Black Sheep Family…it is a fucking bitch.
Just like he was a bitch. I had seen him—wallowing amongst the game, but never tasting of the herd. More perverse, he lived with prey, had been raised by prey, had been taught the ways of the world by prey, when I’d had to teach myself. Clawing myself along, I had chewed my way through knowledge as grimly as I’d once chewed discarded putrid meat and bone. Everything I’d earned, I’d earned with blood, mine or someone else’s. I had done what no one else could do.
The castoff failure, but look at me now. Damn right, look at me. Look hard and look good—right before I gut you.
Then there was him, the golden boy, yet look at what he had done.
Naughty and bad, bad and naughty. But much worse: disobedient. Not what they’d expected of their one true success at all.
I laughed at the irony of it.
I laughed, but I hated him, hated him, hated him, hated him, hated him.
Not for what he’d done, but that he’d been the one instead of me to do it.
That was all right, though. That was fine and fucking dandy, as someone I used to know once said. Fine and fucking dandy, because I hated everyone anyway. The only difference was, I was related to this one…and that made the hate sweeter. Hate was all I’d known. All I had ever been given and all I had ever had. I was created from it, molded by it, lived by it. Hate was like air, necessary to life. I wore my hate as a second skin and let it warm me when nothing else did.
I saw him through binoculars from where I lay atop a roof far enough away that he wouldn’t know I was there. It was night, but I saw him clearly. Light was for the fearful herd; the night was for me. Not that it was ever truly dark in this immense mound of misbegotten roadkill waiting to happen.
Yes, I saw him. He had black hair, pale skin, light-colored eyes. Nothing like I was at all. That I didn’t hate. That I liked—I was better, purer, closer to the truth.

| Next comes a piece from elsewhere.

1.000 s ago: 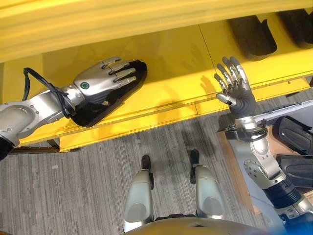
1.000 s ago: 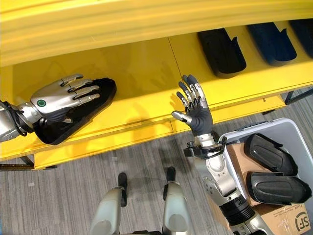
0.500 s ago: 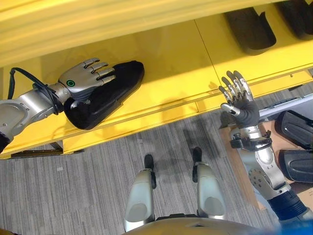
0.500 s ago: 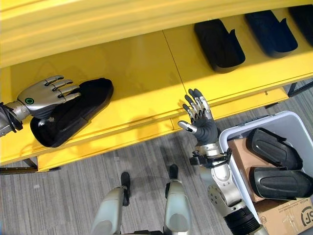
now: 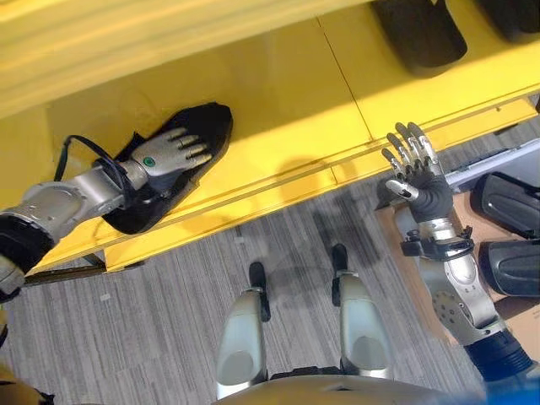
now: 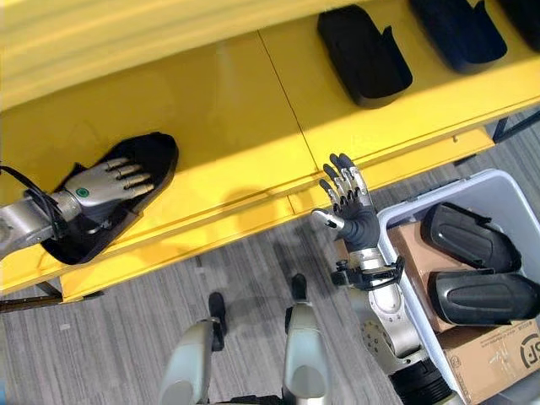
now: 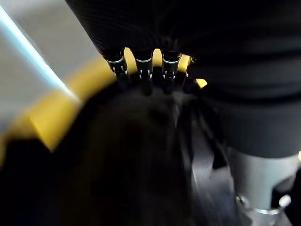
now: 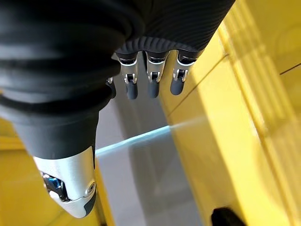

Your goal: Move parts from the plastic box to the shelf.

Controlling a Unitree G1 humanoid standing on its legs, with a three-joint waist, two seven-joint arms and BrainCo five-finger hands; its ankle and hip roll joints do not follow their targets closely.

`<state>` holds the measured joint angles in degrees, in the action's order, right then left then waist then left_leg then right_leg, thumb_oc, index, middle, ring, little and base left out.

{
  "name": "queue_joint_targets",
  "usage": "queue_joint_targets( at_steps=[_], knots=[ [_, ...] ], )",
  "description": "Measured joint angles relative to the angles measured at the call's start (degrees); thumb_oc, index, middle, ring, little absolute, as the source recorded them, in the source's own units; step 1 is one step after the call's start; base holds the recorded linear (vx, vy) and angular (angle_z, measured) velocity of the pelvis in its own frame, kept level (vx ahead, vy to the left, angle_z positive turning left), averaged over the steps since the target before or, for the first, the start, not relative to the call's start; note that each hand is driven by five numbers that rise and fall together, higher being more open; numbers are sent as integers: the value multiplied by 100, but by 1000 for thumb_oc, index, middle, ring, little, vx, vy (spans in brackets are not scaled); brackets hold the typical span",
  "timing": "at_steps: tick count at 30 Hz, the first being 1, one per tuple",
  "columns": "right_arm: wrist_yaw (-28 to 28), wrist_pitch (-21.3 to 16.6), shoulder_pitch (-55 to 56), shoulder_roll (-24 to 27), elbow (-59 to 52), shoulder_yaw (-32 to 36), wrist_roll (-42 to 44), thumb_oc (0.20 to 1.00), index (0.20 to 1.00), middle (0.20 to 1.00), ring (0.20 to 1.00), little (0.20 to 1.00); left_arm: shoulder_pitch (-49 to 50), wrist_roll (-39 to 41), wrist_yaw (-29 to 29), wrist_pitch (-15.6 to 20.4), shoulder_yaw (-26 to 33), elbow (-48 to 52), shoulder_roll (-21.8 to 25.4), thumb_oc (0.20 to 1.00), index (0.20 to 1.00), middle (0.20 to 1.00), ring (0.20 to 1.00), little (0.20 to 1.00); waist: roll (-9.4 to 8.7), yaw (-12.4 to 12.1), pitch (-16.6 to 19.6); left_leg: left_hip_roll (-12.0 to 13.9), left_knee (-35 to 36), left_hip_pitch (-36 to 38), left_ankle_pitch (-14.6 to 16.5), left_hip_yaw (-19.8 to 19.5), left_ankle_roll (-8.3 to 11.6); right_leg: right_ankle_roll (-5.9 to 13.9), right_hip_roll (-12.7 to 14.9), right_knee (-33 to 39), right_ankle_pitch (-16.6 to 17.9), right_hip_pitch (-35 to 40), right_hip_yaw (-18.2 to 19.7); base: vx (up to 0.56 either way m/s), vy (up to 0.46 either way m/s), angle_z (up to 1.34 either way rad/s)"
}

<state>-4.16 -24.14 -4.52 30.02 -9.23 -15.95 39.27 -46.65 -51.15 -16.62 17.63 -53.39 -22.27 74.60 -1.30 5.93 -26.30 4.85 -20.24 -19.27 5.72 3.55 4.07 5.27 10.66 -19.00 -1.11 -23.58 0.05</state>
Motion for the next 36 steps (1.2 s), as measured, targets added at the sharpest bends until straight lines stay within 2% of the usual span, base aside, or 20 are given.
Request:
queue_joint_targets(
  at_steps=[11, 22, 26, 29, 30, 31, 36],
  knots=[
    [-2, 16, 80, 8, -24, 182, -2, 1000, 1000, 1000, 1000, 1000, -448, 2, 72, -118, 84, -161, -19, 1000, 1000, 1000, 1000, 1000, 46, 59, -206, 52, -63, -188, 10, 45, 14, -27, -49, -36, 15, -210, 62, -6, 0, -2],
    [42, 71, 433, 37, -102, 274, -2, 1000, 1000, 1000, 1000, 1000, -769, 28, 247, -360, 396, -748, -488, 1000, 1000, 1000, 1000, 1000, 40, 122, -223, 75, -137, -313, 28, 56, 25, -45, -65, -50, 44, -329, 71, 0, 0, 0],
    [130, 80, 479, 35, -105, 301, 3, 1000, 1000, 1000, 1000, 1000, -1311, 200, 250, -588, 589, -1631, -1167, 1000, 1000, 1000, 1000, 1000, 23, 169, -231, 90, -195, -393, 36, 62, 23, -37, -79, -64, 58, -392, 85, 0, 0, 0],
    [157, 93, 480, 32, -112, 336, 32, 1000, 1000, 1000, 1000, 1000, -1405, 633, 161, -775, 912, -2037, -1386, 1000, 1000, 1000, 1000, 1000, -41, 257, -241, 99, -196, -394, 38, 67, 26, -36, -92, -71, 58, -401, 99, 29, -8, -2],
    [156, 106, 522, 36, -178, 350, 107, 1000, 1000, 1000, 1000, 1000, -1688, 983, -2, -940, 993, -2405, -1717, 1000, 1000, 1000, 1000, 1000, -106, 334, -227, 122, -199, -399, 46, 78, 33, -43, -129, -50, 63, -408, 110, 61, -29, -5],
    [157, 112, 547, 36, -248, 345, 108, 1000, 1000, 1000, 1000, 1000, -1838, 1070, -10, -975, 987, -2514, -1839, 1000, 1000, 1000, 1000, 1000, -126, 328, -221, 129, -198, -402, 46, 79, 34, -48, -133, -44, 66, -413, 113, 39, -25, -7],
    [158, 117, 499, 37, -339, 305, 111, 1000, 1000, 1000, 1000, 1000, -2138, 1536, -106, -986, 943, -2504, -1992, 1000, 1000, 1000, 1000, 1000, -212, 463, -175, 203, -194, -467, 59, 116, 54, -40, -208, 4, 133, -474, 125, 37, -15, -7]
  ],
)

It was all about the truth.
The new truth.
My truth.
And he was part of that, whether he wanted to be or not.
Family was a hateful bitch; it was. I had the hot poker scars of that burned into my flesh to prove it, but, scars or not, sometimes family was all you had worth playing with. Maybe he would see that. Maybe he would want to play too. I played rough. I played to win.
Did he?
I’d bet he did if given the chance, not that this boring scuffle I was watching was anything to go by. It wasn’t a fraction of the challenge I’d give him.
The Unmaker of the World, they had called him.